Problem » Go through the listing below and gather every line with the word "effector".

==================================================

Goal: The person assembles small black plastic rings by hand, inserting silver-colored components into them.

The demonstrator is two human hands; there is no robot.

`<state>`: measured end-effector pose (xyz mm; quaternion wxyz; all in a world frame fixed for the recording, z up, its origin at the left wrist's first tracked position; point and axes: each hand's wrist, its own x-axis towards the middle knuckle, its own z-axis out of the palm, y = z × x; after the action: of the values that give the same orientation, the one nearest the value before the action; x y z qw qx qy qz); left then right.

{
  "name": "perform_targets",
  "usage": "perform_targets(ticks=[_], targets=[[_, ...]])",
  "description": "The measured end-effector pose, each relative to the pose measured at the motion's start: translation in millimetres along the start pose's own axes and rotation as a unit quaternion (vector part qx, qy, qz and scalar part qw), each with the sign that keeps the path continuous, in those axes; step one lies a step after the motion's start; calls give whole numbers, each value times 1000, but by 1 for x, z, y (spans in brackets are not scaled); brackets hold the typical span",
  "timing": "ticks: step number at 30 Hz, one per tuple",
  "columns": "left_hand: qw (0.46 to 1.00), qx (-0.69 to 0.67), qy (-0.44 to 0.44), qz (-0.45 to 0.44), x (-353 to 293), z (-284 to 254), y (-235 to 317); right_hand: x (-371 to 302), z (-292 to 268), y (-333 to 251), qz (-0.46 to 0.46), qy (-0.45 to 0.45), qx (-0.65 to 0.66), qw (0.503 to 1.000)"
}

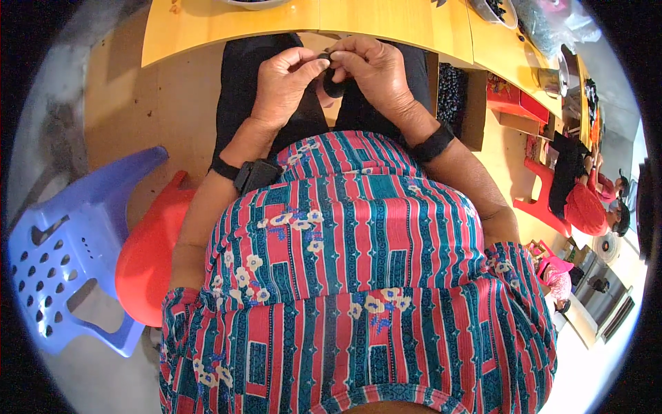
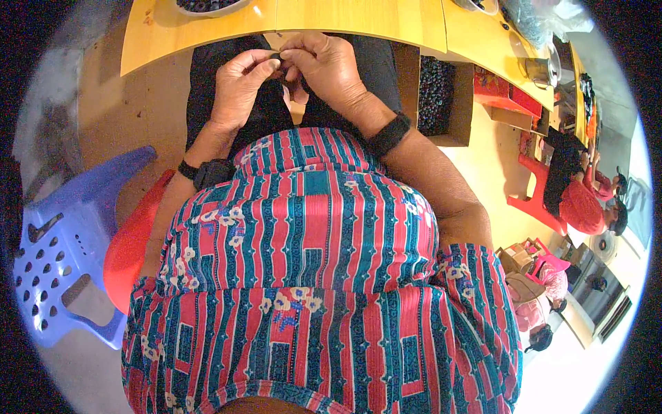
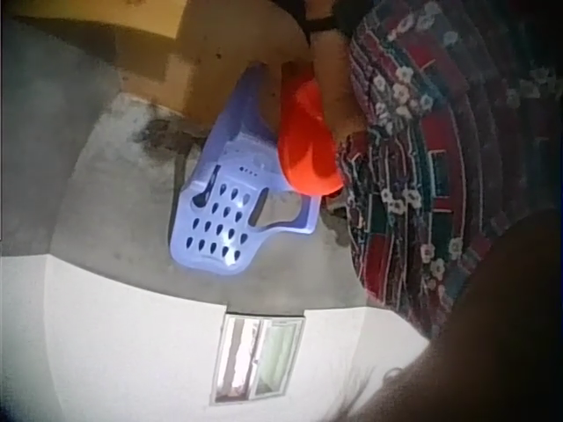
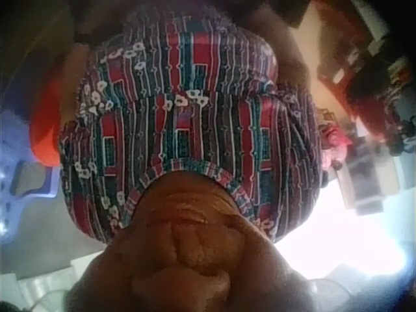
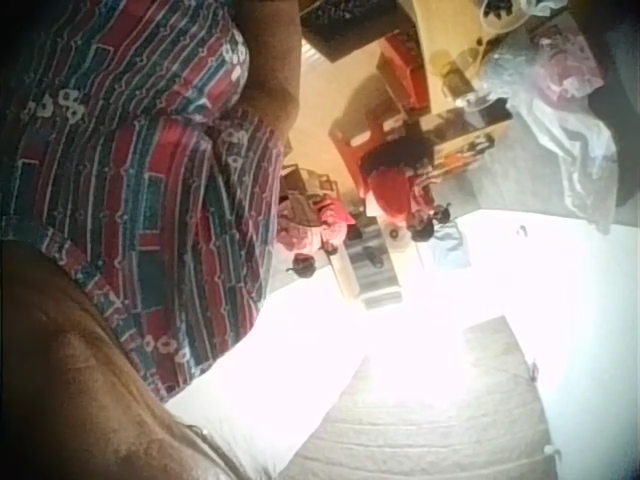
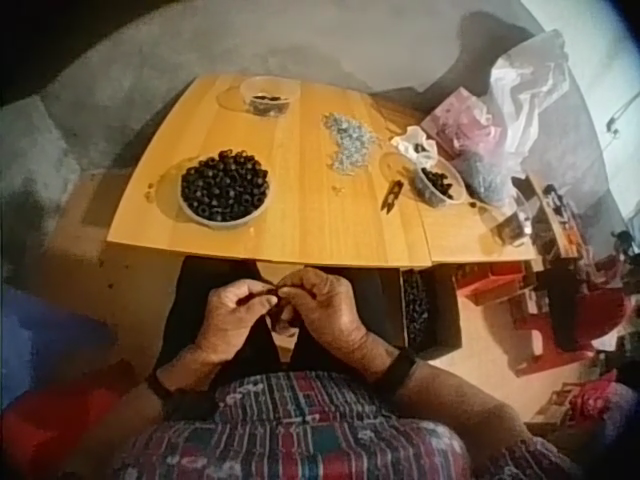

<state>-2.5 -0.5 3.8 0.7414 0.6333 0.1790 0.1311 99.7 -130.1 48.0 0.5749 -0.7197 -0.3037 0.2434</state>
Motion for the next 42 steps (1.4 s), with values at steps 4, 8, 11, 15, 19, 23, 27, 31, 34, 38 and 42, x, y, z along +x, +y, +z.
perform_targets(ticks=[4,8,11,15,19,23,27,31,34,38,42], targets=[[1000,3,-2,4,0,0,-1,0,-1,-3,6,2,-26,1000],[1000,-22,5,11,-2,3,4,-1,-2,-4,90,5,99,991],[999,-3,6,33,-2,2,3,-4,-2,-9,118,13,127,985],[998,-3,9,55,-1,2,0,-1,-3,-6,155,5,192,969],[998,12,3,62,-2,2,4,2,-7,1,198,-19,265,943],[995,28,2,95,-1,1,4,5,-13,8,242,-119,287,919],[992,11,-12,122,2,-2,-3,4,-14,9,267,-215,323,882],[992,28,-23,118,0,0,5,5,-17,18,240,-232,345,877],[996,-19,-26,88,-3,3,11,6,-17,13,220,-223,335,889],[995,-47,-43,77,-3,5,11,5,-17,17,210,-223,312,899],[989,-110,-89,48,-1,4,13,2,-8,10,159,-180,191,952]])
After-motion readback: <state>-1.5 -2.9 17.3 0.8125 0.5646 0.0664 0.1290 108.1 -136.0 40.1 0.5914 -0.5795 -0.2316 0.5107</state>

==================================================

Completed task »
`<state>`: measured end-effector pose (xyz mm; quaternion wxyz; all in a world frame fixed for the recording, z up, its origin at the left wrist's first tracked position; point and axes: each hand's wrist, its own x-axis towards the middle knuckle, its own z-axis out of the palm, y = z × x; after the action: of the values that give the same orientation, the one nearest the value before the action; x y z qw qx qy qz); left then right.
  "description": "The measured end-effector pose, each relative to the pose measured at the motion's start: translation in millimetres along the start pose's own axes and rotation as a unit quaternion (vector part qx, qy, qz and scalar part qw), each with the sign that keeps the path continuous, in those axes; step one lies a step after the motion's start; calls give whole numbers, each value times 1000, but by 1 for x, z, y (spans in brackets are not scaled); brackets hold the typical span",

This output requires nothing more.